_Activity_
Set down exactly the lines of the listing below, please, beginning with the first and ending with the line that holds "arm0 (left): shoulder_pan".

_Provided material_

***

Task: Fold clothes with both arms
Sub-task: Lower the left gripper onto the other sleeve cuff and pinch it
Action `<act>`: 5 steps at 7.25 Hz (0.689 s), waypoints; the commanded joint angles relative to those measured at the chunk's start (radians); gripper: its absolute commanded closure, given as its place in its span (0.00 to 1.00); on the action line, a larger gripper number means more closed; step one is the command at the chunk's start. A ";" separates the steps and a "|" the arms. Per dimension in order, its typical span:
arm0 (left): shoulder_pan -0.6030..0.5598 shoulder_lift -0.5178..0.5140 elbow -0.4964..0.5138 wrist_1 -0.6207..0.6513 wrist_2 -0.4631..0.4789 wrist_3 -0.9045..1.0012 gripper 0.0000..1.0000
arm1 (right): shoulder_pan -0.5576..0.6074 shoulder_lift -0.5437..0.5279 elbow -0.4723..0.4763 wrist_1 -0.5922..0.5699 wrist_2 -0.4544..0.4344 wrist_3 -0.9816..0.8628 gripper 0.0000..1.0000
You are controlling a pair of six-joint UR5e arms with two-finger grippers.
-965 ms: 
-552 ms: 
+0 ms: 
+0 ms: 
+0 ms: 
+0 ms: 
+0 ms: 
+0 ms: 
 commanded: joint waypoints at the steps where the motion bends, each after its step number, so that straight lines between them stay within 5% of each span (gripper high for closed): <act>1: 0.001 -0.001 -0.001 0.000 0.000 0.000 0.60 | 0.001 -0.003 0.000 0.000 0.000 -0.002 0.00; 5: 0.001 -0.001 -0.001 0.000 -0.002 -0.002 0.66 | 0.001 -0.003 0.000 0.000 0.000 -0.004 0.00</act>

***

_Your response_
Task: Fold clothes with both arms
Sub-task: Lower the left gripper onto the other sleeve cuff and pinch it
Action `<act>`: 5 steps at 7.25 Hz (0.689 s), waypoints; the commanded joint angles relative to those measured at the chunk's start (radians); gripper: its absolute commanded closure, given as its place in its span (0.00 to 1.00); on the action line, a larger gripper number means more closed; step one is the command at the chunk's start. A ";" separates the steps and a "|" the arms. Per dimension in order, its typical span:
arm0 (left): shoulder_pan -0.6030..0.5598 shoulder_lift -0.5178..0.5140 elbow -0.4964..0.5138 wrist_1 -0.6207..0.6513 wrist_2 -0.4631..0.4789 wrist_3 -0.9045..1.0012 gripper 0.0000..1.0000

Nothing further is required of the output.